* [TASK DETAILS]:
Would you restate, exactly as they appear, the lines from the one containing "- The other" through the end of the data below?
==========
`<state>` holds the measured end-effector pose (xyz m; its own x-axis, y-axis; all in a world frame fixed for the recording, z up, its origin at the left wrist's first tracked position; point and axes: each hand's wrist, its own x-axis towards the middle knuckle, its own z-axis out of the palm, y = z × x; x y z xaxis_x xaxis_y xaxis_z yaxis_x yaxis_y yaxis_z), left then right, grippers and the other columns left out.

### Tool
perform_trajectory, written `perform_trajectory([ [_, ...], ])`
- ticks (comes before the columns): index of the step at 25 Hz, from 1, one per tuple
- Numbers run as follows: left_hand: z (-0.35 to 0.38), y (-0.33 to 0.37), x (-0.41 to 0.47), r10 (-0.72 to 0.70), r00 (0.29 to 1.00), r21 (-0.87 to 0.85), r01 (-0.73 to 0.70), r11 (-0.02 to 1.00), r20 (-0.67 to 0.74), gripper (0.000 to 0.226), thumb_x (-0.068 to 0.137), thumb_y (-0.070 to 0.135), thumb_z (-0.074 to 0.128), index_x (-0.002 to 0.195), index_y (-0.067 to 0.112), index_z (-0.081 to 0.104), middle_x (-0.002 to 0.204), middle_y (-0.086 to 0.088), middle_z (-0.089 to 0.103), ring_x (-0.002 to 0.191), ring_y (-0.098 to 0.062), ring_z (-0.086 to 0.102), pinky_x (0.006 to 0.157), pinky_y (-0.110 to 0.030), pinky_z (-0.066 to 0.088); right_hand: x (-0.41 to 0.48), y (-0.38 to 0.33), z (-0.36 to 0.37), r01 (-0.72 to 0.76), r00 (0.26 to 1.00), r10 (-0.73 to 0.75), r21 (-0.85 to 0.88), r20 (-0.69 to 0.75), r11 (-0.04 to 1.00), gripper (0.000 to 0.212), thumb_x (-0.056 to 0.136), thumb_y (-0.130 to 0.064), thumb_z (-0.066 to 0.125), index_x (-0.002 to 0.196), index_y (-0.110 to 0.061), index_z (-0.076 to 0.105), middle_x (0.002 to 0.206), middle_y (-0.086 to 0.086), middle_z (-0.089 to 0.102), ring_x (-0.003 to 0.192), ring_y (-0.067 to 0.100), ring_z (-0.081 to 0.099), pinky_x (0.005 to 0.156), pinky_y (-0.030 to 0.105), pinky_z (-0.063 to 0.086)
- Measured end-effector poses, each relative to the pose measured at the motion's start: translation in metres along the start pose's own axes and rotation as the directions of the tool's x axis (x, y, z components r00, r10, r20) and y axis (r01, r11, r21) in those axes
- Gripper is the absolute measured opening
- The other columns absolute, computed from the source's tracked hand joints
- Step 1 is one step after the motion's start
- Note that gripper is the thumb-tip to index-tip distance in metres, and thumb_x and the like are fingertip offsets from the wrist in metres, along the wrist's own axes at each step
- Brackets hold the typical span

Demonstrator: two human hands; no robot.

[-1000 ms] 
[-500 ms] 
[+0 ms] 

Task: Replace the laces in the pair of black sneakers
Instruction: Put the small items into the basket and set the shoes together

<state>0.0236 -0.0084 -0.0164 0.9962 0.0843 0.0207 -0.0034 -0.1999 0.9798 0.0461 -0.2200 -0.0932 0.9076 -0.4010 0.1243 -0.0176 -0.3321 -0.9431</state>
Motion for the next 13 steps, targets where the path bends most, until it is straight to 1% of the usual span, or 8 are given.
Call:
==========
* [FINISHED TASK]:
- The other columns absolute, computed from the source's tracked hand joints
- Step 1 is one step after the motion's start
- Note that gripper is the thumb-tip to index-tip distance in metres, and thumb_x and the like are fingertip offsets from the wrist in metres, along the wrist's own axes at each step
- Brackets hold the typical span

Demonstrator: two human hands; no robot.

[-1000 ms] 
[-500 ms] 
[+0 ms] 

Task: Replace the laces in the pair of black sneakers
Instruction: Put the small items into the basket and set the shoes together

<state>0.0236 -0.0084 -0.0164 0.9962 0.0843 0.0207 -0.0034 -0.1999 0.9798 0.0461 -0.2200 -0.0932 0.9076 -0.4010 0.1243 -0.0176 -0.3321 -0.9431</state>
Motion for the next 13 steps, targets where the path bends most, until it is straight to 1% of the usual span, or 8 are given.
Call:

This exercise requires no further work.